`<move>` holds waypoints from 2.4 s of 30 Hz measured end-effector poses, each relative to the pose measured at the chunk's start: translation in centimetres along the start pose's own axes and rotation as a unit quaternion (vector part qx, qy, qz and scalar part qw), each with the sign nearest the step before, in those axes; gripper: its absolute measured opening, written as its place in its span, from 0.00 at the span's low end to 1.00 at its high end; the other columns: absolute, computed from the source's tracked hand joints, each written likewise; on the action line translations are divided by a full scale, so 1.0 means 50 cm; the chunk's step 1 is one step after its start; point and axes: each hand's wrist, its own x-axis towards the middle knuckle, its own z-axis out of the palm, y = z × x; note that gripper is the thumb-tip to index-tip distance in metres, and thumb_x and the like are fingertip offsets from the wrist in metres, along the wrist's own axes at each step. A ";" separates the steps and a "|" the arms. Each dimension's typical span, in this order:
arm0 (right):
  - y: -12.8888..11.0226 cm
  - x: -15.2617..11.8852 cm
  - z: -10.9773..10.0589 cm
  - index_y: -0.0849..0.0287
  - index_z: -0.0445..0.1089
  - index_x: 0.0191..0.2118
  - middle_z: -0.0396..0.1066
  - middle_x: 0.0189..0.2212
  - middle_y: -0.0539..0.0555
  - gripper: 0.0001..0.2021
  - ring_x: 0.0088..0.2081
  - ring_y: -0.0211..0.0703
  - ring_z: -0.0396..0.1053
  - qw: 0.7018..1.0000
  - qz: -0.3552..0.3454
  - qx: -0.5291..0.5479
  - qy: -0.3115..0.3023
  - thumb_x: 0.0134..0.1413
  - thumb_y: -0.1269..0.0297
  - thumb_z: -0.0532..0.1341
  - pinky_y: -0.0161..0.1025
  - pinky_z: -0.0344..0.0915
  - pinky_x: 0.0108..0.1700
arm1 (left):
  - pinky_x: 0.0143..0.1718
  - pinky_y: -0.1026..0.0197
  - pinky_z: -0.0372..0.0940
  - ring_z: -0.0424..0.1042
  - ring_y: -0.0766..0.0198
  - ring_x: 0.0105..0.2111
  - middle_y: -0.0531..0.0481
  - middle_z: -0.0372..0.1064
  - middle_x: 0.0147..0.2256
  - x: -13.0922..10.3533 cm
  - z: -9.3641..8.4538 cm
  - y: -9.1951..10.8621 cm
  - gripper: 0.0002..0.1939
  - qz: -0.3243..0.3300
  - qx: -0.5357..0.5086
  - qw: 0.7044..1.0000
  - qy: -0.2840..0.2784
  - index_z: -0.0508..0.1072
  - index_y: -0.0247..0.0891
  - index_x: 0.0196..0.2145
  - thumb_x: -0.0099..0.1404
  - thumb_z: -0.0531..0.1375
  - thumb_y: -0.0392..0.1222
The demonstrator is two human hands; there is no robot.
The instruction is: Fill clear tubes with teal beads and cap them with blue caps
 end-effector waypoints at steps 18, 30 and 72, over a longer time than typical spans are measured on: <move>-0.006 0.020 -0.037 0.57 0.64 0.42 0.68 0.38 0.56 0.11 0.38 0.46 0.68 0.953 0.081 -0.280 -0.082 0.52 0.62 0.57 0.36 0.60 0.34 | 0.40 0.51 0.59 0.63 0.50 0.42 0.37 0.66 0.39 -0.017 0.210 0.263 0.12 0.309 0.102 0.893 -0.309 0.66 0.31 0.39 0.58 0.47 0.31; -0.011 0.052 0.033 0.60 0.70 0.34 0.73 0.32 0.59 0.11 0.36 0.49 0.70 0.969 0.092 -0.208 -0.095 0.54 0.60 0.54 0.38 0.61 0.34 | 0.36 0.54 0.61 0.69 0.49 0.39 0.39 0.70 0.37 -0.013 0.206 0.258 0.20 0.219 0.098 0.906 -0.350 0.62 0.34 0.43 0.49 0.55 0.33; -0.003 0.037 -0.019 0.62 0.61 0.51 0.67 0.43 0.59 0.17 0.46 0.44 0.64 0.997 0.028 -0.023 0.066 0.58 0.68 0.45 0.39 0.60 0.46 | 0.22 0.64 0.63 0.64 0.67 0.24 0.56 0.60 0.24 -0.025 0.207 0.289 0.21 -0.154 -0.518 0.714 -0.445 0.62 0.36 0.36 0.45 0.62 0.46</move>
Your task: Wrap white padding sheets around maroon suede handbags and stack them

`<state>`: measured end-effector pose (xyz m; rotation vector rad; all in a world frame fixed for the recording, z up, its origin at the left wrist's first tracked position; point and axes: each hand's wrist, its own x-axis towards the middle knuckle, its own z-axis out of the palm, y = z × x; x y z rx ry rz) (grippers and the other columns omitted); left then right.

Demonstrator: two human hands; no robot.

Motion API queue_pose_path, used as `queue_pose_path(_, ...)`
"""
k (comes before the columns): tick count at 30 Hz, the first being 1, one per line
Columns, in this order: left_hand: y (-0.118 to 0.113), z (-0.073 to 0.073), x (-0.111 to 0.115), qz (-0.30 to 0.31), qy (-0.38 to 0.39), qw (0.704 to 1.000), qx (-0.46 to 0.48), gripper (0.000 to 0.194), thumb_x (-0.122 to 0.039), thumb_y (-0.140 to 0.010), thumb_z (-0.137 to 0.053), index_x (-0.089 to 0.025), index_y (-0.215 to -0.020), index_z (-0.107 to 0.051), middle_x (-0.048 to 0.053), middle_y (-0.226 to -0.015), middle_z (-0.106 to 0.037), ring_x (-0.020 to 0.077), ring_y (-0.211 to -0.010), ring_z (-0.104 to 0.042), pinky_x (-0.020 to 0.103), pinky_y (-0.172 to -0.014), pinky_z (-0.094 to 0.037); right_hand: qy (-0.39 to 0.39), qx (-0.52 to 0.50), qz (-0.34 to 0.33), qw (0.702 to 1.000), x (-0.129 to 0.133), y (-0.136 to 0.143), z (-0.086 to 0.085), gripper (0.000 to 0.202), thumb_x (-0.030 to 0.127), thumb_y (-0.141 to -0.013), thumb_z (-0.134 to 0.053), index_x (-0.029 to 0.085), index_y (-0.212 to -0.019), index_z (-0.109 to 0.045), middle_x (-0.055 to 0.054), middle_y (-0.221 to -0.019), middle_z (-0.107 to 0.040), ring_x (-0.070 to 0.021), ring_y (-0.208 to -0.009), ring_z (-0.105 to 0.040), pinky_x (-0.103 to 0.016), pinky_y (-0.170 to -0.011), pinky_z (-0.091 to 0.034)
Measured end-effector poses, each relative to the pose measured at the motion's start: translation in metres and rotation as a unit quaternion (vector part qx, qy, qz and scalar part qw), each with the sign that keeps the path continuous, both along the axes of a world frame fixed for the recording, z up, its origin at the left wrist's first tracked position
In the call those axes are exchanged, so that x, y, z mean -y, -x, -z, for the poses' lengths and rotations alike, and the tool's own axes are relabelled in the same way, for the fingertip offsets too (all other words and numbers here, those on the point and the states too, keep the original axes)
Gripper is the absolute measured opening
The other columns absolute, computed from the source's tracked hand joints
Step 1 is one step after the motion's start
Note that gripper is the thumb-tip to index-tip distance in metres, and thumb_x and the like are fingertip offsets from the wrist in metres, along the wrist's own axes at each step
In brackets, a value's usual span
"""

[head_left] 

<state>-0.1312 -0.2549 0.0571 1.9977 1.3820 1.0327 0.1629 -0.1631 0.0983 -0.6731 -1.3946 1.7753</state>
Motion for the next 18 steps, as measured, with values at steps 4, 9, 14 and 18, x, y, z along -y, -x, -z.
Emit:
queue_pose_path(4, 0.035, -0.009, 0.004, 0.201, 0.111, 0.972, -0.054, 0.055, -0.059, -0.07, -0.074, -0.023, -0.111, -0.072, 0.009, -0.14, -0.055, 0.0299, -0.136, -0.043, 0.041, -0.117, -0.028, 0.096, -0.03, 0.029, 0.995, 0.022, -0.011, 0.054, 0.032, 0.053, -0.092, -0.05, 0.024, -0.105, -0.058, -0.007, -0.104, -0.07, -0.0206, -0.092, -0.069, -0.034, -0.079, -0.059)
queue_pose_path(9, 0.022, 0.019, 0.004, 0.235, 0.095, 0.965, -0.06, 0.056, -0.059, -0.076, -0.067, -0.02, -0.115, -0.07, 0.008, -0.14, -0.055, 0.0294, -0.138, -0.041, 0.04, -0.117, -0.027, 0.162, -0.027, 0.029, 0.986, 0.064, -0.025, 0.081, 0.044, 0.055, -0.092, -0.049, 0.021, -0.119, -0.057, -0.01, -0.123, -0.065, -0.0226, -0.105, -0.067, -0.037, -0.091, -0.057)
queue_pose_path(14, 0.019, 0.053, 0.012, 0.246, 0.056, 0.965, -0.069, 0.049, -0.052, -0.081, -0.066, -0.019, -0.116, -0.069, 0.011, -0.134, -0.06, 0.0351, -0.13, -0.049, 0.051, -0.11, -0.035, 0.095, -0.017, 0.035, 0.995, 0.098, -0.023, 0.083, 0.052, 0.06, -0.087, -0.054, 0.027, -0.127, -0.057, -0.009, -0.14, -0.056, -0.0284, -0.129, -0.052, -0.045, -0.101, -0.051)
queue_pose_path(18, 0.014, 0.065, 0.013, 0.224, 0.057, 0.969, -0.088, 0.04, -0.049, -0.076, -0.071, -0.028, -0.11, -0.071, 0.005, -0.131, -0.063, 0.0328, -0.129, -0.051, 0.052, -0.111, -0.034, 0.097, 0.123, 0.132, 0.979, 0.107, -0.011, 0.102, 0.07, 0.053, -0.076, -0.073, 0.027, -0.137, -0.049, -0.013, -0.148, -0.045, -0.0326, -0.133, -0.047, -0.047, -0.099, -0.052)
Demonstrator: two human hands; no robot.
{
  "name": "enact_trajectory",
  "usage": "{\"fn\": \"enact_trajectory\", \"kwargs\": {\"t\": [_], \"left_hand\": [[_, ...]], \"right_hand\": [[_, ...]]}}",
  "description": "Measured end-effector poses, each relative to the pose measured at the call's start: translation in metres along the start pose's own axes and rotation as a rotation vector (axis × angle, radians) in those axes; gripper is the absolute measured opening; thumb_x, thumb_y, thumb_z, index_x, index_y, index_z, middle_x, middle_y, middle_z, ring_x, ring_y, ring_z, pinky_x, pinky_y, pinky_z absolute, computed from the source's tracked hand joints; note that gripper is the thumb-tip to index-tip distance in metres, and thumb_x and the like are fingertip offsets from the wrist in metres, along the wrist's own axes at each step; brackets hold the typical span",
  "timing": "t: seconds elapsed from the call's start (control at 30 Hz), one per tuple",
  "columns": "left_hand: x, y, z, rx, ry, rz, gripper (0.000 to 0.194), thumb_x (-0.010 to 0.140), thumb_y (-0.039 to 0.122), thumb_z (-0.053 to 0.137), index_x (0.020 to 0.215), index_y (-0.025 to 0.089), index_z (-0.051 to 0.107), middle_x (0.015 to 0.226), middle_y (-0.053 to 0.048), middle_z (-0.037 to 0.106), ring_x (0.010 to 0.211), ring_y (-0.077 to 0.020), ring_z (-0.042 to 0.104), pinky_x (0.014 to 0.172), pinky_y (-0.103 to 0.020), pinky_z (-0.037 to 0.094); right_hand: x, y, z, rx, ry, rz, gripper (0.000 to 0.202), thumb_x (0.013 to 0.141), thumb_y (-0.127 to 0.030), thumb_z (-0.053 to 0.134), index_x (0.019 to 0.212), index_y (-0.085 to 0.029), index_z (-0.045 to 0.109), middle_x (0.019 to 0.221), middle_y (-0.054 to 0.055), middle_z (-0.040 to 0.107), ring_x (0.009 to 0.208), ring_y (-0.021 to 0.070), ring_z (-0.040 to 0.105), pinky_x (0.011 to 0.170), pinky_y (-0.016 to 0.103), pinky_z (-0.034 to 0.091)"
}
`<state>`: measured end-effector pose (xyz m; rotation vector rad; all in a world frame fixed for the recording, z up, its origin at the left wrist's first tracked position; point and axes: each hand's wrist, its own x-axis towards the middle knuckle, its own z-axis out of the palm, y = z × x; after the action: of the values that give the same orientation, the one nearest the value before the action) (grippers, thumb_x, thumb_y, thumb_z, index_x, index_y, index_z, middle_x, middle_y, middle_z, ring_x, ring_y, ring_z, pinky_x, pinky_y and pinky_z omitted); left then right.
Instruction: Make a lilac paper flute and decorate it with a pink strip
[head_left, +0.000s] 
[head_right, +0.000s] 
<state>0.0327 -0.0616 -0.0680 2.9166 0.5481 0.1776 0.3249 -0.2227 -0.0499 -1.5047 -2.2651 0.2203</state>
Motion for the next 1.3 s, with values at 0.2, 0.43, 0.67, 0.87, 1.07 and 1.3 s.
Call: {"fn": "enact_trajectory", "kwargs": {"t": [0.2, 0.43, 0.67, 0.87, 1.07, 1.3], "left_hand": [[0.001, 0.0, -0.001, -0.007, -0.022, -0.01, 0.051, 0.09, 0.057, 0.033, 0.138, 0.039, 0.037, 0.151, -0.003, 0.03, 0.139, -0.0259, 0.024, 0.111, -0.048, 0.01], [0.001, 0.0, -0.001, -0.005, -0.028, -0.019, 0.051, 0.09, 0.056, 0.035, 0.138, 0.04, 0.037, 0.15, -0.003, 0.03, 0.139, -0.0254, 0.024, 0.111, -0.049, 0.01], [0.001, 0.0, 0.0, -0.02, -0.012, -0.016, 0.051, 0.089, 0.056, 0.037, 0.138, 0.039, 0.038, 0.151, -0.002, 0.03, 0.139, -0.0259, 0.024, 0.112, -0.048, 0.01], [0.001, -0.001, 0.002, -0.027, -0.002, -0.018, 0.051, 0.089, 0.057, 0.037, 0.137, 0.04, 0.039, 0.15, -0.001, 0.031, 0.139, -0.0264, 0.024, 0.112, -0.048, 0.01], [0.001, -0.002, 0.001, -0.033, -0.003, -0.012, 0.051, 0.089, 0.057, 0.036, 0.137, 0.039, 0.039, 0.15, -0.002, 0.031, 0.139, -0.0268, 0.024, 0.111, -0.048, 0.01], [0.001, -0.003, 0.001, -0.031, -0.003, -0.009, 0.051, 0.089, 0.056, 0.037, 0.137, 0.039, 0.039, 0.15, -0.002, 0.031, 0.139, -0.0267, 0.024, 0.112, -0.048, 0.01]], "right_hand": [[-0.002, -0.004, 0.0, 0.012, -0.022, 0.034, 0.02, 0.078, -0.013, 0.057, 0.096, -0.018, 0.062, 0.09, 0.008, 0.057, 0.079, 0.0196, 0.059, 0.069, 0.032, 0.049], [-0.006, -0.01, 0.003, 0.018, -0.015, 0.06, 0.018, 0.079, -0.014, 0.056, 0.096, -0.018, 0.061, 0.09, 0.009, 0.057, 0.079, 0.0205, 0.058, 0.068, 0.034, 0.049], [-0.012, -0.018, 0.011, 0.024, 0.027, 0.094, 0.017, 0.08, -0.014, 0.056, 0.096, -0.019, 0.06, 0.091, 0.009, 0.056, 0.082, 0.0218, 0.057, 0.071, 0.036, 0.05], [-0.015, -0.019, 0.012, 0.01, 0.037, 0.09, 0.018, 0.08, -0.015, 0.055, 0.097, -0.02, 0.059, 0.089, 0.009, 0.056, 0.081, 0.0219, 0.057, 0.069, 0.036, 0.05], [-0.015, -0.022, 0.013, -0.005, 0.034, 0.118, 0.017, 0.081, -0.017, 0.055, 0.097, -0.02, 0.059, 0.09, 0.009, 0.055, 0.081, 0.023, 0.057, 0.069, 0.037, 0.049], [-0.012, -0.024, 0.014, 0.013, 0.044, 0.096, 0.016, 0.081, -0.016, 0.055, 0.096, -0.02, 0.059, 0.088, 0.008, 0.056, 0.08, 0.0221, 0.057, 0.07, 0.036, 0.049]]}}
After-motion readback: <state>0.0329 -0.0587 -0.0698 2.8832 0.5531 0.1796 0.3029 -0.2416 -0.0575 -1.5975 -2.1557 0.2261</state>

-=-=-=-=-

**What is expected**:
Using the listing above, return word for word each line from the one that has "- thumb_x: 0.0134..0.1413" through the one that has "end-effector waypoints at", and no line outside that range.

**Result of this exercise**:
  - thumb_x: 0.0134..0.1413
  - thumb_y: -0.1269..0.0297
  - thumb_z: -0.0532..0.1341
  - pinky_y: -0.0161..0.1025
  - pinky_z: -0.0344..0.0915
  - pinky_x: 0.0108..0.1700
arm1 (left):
  - pinky_x: 0.0143..0.1718
  - pinky_y: -0.1026..0.0197
  - pinky_z: -0.0372..0.0940
  - ring_z: -0.0424..0.1042
  - ring_y: -0.0766..0.0198
  - ring_x: 0.0105..0.2111
  - middle_y: -0.0531..0.0481
  - middle_z: -0.0372..0.1064
  - middle_x: 0.0147..0.2256
  - x: -13.0922..10.3533 cm
  - z: -9.3641..8.4538 cm
  - y: -9.1951..10.8621 cm
  - gripper: 0.0002..0.1939
  - qz: -0.3243..0.3300
  - qx: -0.5357..0.5086
  - qw: 0.7044..1.0000
  - qy: -0.2840..0.2784
  - index_z: -0.0508..0.1072
  - index_y: -0.0247..0.0891
  - index_x: 0.0196..0.2145
  - thumb_x: -0.0099..0.1404
  - thumb_z: -0.0531..0.1375
  - thumb_y: -0.0392..0.1222
The demonstrator is two human hands; there is no robot.
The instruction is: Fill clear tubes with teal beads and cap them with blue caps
 end-effector waypoints at steps 18, 30 and 72, over a longer time than typical spans are measured on: <move>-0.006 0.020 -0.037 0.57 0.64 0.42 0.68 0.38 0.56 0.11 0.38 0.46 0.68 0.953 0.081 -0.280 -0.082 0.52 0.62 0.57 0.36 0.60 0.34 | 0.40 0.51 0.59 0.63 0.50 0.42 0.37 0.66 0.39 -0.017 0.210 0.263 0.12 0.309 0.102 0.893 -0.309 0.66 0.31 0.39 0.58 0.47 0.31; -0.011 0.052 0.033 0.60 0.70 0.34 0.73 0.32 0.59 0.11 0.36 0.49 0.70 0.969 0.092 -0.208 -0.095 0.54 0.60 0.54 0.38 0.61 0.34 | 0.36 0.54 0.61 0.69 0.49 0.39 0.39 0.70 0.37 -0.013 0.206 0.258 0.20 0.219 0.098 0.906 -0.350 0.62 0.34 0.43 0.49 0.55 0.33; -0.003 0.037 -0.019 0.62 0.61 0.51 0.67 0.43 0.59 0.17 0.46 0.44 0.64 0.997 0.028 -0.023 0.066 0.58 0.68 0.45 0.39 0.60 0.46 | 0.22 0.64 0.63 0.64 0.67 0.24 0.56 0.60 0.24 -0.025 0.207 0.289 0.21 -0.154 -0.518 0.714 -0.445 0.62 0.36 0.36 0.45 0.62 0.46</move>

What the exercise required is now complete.